[GIVEN INFORMATION]
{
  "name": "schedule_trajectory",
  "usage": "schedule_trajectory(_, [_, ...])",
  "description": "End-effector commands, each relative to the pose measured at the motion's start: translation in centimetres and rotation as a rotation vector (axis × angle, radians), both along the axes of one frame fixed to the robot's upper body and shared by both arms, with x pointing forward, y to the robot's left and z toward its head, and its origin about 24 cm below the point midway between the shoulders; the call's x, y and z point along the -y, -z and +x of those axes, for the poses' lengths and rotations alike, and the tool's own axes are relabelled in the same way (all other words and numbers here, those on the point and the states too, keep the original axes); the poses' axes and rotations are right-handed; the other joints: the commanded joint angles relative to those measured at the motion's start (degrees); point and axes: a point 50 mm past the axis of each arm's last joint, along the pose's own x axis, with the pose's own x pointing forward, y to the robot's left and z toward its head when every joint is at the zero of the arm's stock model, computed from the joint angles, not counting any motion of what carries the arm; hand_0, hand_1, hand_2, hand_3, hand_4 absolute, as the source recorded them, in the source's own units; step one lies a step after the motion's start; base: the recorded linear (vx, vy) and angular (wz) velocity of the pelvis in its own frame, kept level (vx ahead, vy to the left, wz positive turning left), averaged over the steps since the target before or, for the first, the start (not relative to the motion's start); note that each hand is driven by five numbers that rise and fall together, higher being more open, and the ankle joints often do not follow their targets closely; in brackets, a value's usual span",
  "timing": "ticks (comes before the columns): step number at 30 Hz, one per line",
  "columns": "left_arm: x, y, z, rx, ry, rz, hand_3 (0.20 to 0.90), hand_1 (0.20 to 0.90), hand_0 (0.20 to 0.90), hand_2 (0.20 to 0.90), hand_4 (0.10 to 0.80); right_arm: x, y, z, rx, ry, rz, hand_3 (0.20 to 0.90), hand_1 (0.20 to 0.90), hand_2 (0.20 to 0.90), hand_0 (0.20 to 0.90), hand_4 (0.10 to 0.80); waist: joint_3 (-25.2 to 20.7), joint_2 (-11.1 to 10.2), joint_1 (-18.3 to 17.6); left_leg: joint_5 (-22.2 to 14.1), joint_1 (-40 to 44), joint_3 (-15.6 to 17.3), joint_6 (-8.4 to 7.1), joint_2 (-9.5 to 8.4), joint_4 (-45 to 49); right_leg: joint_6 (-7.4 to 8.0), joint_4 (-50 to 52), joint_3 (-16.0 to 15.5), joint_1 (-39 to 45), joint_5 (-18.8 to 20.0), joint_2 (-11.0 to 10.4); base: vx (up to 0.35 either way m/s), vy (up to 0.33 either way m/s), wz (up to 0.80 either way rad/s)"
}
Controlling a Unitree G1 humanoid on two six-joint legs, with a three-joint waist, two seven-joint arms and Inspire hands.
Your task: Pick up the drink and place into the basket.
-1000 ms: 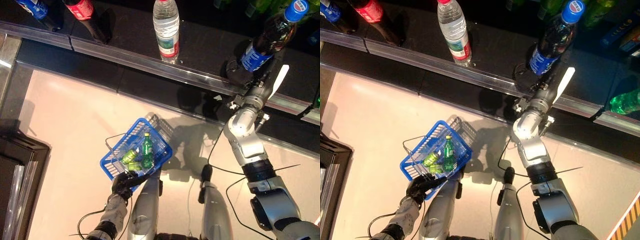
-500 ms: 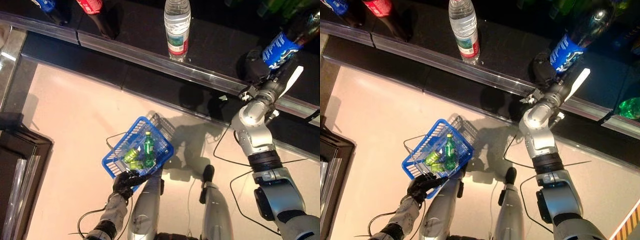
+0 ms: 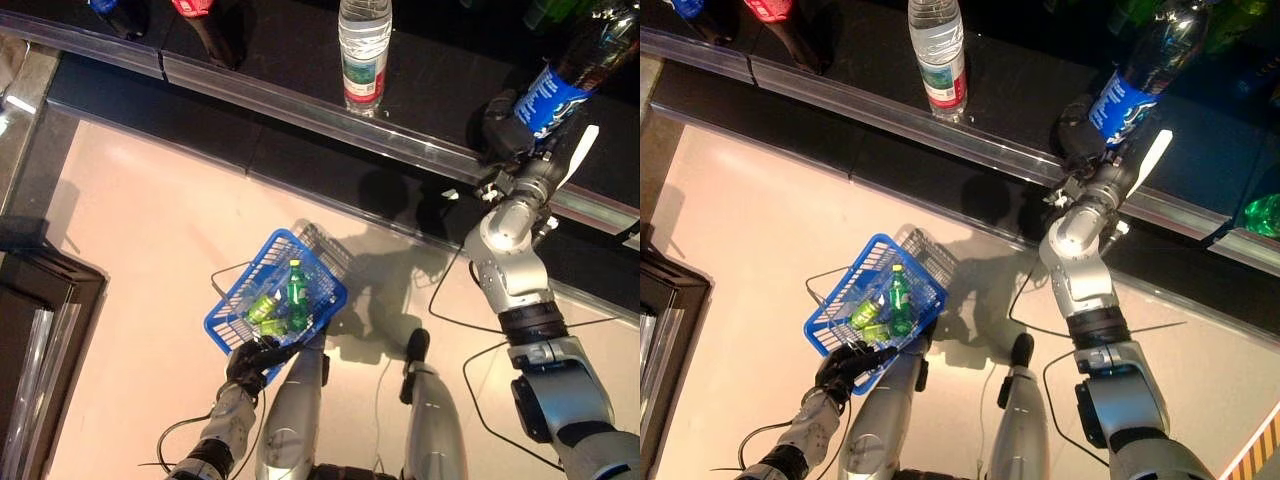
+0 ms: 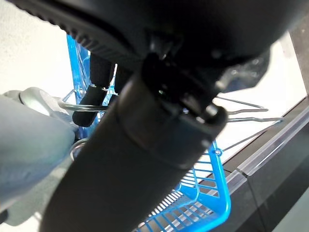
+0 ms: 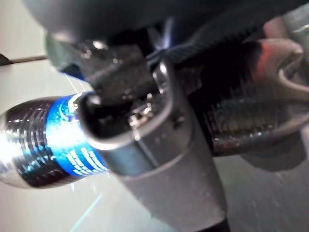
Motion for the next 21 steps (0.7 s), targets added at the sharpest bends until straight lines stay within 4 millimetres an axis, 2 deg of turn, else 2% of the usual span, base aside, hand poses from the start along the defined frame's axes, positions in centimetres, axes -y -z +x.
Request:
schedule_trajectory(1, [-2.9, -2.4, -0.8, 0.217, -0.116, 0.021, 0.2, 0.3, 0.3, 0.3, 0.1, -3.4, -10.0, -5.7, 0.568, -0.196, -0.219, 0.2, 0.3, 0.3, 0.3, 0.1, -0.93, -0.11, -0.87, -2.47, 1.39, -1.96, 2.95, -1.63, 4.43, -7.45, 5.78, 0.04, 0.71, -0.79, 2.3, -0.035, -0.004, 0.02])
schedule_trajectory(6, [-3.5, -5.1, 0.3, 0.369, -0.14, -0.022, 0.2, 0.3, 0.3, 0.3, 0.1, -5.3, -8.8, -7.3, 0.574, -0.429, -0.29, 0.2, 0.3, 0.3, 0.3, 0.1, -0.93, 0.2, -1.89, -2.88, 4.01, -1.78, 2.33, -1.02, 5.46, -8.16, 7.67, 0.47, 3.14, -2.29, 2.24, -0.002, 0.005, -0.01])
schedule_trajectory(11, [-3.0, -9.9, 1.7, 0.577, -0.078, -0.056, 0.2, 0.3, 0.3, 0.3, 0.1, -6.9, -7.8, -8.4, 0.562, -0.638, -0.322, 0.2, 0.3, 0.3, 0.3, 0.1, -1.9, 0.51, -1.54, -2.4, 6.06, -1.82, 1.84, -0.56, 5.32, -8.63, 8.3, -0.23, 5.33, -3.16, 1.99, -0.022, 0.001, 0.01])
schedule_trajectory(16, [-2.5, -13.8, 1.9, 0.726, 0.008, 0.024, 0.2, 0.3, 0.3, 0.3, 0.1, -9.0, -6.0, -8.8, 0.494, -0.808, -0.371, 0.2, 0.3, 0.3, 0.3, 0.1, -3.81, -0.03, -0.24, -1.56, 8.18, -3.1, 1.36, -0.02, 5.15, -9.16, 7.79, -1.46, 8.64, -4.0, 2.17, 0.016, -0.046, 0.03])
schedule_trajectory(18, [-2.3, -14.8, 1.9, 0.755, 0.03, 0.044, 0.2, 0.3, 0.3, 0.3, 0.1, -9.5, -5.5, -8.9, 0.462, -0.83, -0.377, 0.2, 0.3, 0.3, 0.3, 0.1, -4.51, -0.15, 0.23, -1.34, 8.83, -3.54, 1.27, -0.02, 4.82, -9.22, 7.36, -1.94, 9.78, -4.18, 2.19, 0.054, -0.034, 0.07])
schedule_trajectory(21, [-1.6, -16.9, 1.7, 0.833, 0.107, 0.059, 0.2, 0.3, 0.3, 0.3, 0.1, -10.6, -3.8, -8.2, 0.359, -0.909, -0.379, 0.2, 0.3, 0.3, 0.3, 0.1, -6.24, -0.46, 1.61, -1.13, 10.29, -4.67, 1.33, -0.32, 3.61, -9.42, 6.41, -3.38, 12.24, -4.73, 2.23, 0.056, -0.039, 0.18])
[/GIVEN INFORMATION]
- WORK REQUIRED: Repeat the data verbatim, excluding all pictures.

- EXPECTED ANSWER:
{
  "name": "schedule_trajectory",
  "usage": "schedule_trajectory(_, [_, ...])",
  "description": "End-effector commands, each relative to the pose measured at the motion's start: translation in centimetres and rotation as a rotation vector (axis × angle, radians), both along the axes of one frame fixed to the robot's upper body and shared by both arms, with x pointing forward, y to the robot's left and z toward its head, and its origin about 24 cm below the point midway between the shoulders; the call's x, y and z point along the -y, -z and +x of those axes, for the poses' lengths and rotations alike, and the tool's own axes are relabelled in the same way (all other words and numbers here, those on the point and the states too, keep the original axes); the poses' axes and rotations are right-handed; the other joints: the commanded joint angles relative to those measured at the motion's start (degrees); point and axes: a point 50 mm past the axis of each arm's last joint, along the pose's own x axis, with the pose's own x pointing forward, y to the robot's left and z toward its head when every joint is at the zero of the arm's stock model, computed from the joint angles, not counting any motion of what carries the arm; hand_0, hand_1, hand_2, hand_3, hand_4 absolute, as the source recorded them, in the source's own units; step one lies a step after the motion's start; base: the recorded linear (vx, vy) and angular (wz) velocity of the pelvis in its own frame, kept level (vx ahead, vy to the left, wz positive turning left), averaged over the steps since the target before or, for the first, the start (not relative to the motion's start); note that each hand is driven by five numbers that rise and fall together, higher being more open, and the ankle joints often do not follow their targets closely; in brackets, a value's usual span",
  "timing": "ticks (comes before the columns): step number at 30 Hz, one per line",
  "columns": "left_arm: x, y, z, rx, ry, rz, hand_3 (0.20 to 0.90), hand_1 (0.20 to 0.90), hand_0 (0.20 to 0.90), hand_2 (0.20 to 0.90), hand_4 (0.10 to 0.80); right_arm: x, y, z, rx, ry, rz, hand_3 (0.20 to 0.90), hand_1 (0.20 to 0.90), hand_2 (0.20 to 0.90), hand_0 (0.20 to 0.90), hand_4 (0.10 to 0.80); waist: joint_3 (-25.2 to 20.7), joint_2 (-11.1 to 10.2), joint_1 (-18.3 to 17.6); left_leg: joint_5 (-22.2 to 14.1), joint_1 (-40 to 44), joint_3 (-15.6 to 17.3), joint_6 (-8.4 to 7.1), joint_2 (-9.5 to 8.4), joint_4 (-45 to 49); right_leg: joint_6 (-7.4 to 8.0), joint_4 (-50 to 52), joint_3 (-16.0 to 15.5), joint_1 (-39 to 45), joint_5 (-18.8 to 20.0), joint_2 (-11.0 to 10.4); base: vx (up to 0.35 either way m/s), vy (up to 0.33 either way m/s), wz (up to 0.80 either way rad/s)"
}
Controlling a Unitree G1 humanoid on two six-joint legs, with a three-joint waist, two seven-joint arms and Inspire hands.
Your task: Pick up the drink and place into the basket.
-1000 ms: 
-500 ms: 
+0 ms: 
+0 ms: 
+0 ms: 
Motion for the next 21 steps (0.7 s), targets added at the sharpest bends until straight lines stay within 4 millimetres an axis, 2 deg of turn, else 2% of the usual span, base aside, hand poses from the start along the defined frame's axes, positions in centimetres, axes -y -z +x.
Request:
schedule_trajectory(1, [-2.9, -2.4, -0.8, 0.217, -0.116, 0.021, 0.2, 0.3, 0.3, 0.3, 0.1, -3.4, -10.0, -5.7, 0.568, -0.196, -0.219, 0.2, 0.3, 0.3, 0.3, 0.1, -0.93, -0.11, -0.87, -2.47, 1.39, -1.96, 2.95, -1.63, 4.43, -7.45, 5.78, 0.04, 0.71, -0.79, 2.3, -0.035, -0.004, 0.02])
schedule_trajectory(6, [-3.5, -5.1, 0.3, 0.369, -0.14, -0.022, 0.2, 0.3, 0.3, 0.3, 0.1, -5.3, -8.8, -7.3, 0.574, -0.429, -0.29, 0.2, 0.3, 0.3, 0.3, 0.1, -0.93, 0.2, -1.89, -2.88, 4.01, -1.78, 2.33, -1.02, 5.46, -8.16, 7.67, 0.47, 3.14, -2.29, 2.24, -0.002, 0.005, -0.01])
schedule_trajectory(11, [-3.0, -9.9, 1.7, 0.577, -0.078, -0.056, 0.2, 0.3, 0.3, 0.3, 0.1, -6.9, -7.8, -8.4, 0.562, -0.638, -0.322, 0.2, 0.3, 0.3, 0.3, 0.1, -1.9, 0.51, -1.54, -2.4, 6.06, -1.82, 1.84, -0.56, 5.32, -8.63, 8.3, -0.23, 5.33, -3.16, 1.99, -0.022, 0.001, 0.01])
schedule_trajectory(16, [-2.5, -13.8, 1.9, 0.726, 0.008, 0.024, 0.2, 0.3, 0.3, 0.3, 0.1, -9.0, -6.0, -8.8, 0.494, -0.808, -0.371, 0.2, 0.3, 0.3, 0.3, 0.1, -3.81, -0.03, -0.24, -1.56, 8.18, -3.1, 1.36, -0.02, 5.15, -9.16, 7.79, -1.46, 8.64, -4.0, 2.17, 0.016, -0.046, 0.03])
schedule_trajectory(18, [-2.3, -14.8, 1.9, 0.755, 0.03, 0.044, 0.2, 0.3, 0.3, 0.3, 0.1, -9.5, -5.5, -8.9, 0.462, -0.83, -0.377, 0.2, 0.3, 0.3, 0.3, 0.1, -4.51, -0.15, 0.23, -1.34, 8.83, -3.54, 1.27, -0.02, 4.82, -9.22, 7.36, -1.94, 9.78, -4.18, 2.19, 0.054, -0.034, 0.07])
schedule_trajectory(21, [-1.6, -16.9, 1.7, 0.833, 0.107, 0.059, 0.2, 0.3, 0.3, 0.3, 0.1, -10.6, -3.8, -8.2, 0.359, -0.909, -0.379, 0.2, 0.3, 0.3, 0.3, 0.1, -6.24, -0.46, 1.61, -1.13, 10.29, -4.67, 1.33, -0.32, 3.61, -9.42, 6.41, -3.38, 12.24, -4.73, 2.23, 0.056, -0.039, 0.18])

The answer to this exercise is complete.